Repeat the data exactly, so that every line matches the original.

═══

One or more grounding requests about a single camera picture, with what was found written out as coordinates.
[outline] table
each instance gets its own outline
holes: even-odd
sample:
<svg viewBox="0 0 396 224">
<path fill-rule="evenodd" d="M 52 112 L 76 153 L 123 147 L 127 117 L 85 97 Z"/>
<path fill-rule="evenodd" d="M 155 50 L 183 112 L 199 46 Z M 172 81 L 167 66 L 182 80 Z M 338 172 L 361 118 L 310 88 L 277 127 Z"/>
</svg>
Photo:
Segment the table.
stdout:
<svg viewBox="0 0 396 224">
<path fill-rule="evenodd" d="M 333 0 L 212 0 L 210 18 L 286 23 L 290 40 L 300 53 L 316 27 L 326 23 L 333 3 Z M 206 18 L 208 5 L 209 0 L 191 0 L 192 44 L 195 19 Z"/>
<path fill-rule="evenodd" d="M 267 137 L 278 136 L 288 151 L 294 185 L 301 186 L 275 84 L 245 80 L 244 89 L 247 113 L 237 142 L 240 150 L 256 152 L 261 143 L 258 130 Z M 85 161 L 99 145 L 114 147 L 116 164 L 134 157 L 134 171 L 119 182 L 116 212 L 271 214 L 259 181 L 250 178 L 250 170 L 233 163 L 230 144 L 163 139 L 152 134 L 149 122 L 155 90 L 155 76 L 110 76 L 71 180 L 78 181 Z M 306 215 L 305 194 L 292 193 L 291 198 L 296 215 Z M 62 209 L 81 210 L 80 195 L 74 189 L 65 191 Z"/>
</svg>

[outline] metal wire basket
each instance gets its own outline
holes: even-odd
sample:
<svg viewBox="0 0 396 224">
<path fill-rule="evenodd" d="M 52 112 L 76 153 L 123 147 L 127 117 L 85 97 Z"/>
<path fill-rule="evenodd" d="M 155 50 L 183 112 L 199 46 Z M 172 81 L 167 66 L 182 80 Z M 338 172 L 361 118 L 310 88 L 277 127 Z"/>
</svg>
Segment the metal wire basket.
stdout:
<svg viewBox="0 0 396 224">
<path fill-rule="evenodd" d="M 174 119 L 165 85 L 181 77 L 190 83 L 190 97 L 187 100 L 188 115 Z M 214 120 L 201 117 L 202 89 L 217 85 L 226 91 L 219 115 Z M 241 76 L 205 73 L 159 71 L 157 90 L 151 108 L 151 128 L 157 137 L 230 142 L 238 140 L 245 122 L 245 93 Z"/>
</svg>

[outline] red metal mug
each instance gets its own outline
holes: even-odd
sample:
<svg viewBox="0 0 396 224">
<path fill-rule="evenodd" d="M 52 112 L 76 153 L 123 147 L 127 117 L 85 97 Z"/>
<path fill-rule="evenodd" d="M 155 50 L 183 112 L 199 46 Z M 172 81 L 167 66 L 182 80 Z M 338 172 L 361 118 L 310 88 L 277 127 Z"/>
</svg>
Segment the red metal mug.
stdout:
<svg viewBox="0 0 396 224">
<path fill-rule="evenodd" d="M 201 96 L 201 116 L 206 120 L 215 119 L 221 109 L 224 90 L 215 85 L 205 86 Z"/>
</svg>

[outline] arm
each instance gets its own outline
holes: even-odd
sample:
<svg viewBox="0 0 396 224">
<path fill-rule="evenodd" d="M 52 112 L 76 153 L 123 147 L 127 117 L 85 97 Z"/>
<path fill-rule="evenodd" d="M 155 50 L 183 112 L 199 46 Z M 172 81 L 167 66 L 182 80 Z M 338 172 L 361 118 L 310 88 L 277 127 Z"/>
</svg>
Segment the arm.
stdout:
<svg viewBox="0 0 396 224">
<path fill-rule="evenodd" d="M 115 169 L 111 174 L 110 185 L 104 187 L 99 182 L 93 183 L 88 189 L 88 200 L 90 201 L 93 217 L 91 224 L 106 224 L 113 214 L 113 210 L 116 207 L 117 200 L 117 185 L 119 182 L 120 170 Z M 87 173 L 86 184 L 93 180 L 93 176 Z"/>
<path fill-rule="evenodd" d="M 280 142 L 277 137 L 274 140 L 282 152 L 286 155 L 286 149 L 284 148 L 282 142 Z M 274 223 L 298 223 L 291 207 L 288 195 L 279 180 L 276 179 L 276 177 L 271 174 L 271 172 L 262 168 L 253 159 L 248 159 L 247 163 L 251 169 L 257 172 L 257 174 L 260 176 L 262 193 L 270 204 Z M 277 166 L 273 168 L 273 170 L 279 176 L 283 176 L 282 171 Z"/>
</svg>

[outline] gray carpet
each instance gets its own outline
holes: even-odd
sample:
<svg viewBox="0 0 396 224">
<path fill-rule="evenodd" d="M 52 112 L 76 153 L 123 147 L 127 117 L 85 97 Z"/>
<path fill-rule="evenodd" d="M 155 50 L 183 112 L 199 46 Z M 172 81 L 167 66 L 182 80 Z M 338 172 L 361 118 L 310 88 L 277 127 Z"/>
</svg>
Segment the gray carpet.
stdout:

═══

# WRITTEN ANSWER:
One or more grounding requests about a single camera picture, with what was found written out as coordinates.
[outline] table
each instance gets its own outline
holes: even-odd
sample:
<svg viewBox="0 0 396 224">
<path fill-rule="evenodd" d="M 52 112 L 76 153 L 123 147 L 127 117 L 85 97 Z"/>
<path fill-rule="evenodd" d="M 155 50 L 183 112 L 199 46 Z M 172 81 L 167 66 L 182 80 Z M 338 172 L 361 118 L 310 88 L 277 127 Z"/>
</svg>
Photo:
Segment the table.
stdout:
<svg viewBox="0 0 396 224">
<path fill-rule="evenodd" d="M 333 0 L 212 0 L 210 18 L 286 23 L 290 40 L 300 53 L 316 27 L 326 23 L 333 3 Z M 206 18 L 208 5 L 209 0 L 191 0 L 192 44 L 195 19 Z"/>
<path fill-rule="evenodd" d="M 267 137 L 278 136 L 288 151 L 294 185 L 301 186 L 275 84 L 245 80 L 244 89 L 247 113 L 237 142 L 240 150 L 256 152 L 261 143 L 258 130 Z M 85 161 L 99 145 L 114 147 L 116 164 L 134 157 L 134 171 L 119 182 L 116 212 L 271 214 L 259 181 L 250 178 L 250 170 L 233 163 L 230 144 L 163 139 L 152 134 L 149 122 L 155 90 L 155 76 L 110 76 L 71 180 L 78 181 Z M 306 215 L 305 194 L 292 193 L 291 198 L 296 215 Z M 62 209 L 81 210 L 80 195 L 74 189 L 65 191 Z"/>
</svg>

[outline] metal wire basket
each instance gets its own outline
holes: even-odd
sample:
<svg viewBox="0 0 396 224">
<path fill-rule="evenodd" d="M 52 112 L 76 153 L 123 147 L 127 117 L 85 97 Z"/>
<path fill-rule="evenodd" d="M 155 50 L 183 112 L 199 46 Z M 172 81 L 167 66 L 182 80 Z M 338 172 L 361 118 L 310 88 L 277 127 Z"/>
</svg>
Segment the metal wire basket.
stdout:
<svg viewBox="0 0 396 224">
<path fill-rule="evenodd" d="M 174 119 L 165 85 L 181 77 L 190 83 L 190 97 L 187 100 L 188 115 Z M 214 120 L 201 117 L 202 89 L 217 85 L 226 91 L 219 115 Z M 241 76 L 205 73 L 159 71 L 157 90 L 151 108 L 151 128 L 157 137 L 230 142 L 238 140 L 245 122 L 245 93 Z"/>
</svg>

[outline] red metal mug
each instance gets its own outline
holes: even-odd
sample:
<svg viewBox="0 0 396 224">
<path fill-rule="evenodd" d="M 52 112 L 76 153 L 123 147 L 127 117 L 85 97 Z"/>
<path fill-rule="evenodd" d="M 155 50 L 183 112 L 199 46 Z M 172 81 L 167 66 L 182 80 Z M 338 172 L 361 118 L 310 88 L 277 127 Z"/>
</svg>
Segment the red metal mug.
stdout:
<svg viewBox="0 0 396 224">
<path fill-rule="evenodd" d="M 201 96 L 201 116 L 206 120 L 215 119 L 221 109 L 224 90 L 215 85 L 205 86 Z"/>
</svg>

[outline] arm
each instance gets its own outline
holes: even-odd
sample:
<svg viewBox="0 0 396 224">
<path fill-rule="evenodd" d="M 52 112 L 76 153 L 123 147 L 127 117 L 85 97 Z"/>
<path fill-rule="evenodd" d="M 155 50 L 183 112 L 199 46 Z M 172 81 L 167 66 L 182 80 Z M 338 172 L 361 118 L 310 88 L 277 127 Z"/>
</svg>
Segment the arm.
stdout:
<svg viewBox="0 0 396 224">
<path fill-rule="evenodd" d="M 115 169 L 111 174 L 110 185 L 104 187 L 99 182 L 93 183 L 88 189 L 88 200 L 90 201 L 93 217 L 91 224 L 106 224 L 113 214 L 113 210 L 116 207 L 117 200 L 117 185 L 119 182 L 120 170 Z M 87 173 L 86 184 L 93 180 L 93 176 Z"/>
<path fill-rule="evenodd" d="M 280 142 L 277 137 L 274 140 L 282 152 L 286 155 L 286 149 L 284 148 L 282 142 Z M 274 223 L 298 223 L 291 207 L 288 195 L 279 180 L 276 179 L 276 177 L 271 174 L 271 172 L 262 168 L 253 159 L 248 159 L 247 163 L 251 169 L 257 172 L 257 174 L 260 176 L 262 193 L 270 204 Z M 277 166 L 273 168 L 273 170 L 279 176 L 283 176 L 282 171 Z"/>
</svg>

[outline] gray carpet
each instance gets its own outline
holes: even-odd
sample:
<svg viewBox="0 0 396 224">
<path fill-rule="evenodd" d="M 52 112 L 76 153 L 123 147 L 127 117 L 85 97 Z"/>
<path fill-rule="evenodd" d="M 155 50 L 183 112 L 199 46 Z M 172 81 L 167 66 L 182 80 Z M 338 172 L 361 118 L 310 88 L 277 127 Z"/>
</svg>
Segment the gray carpet.
stdout:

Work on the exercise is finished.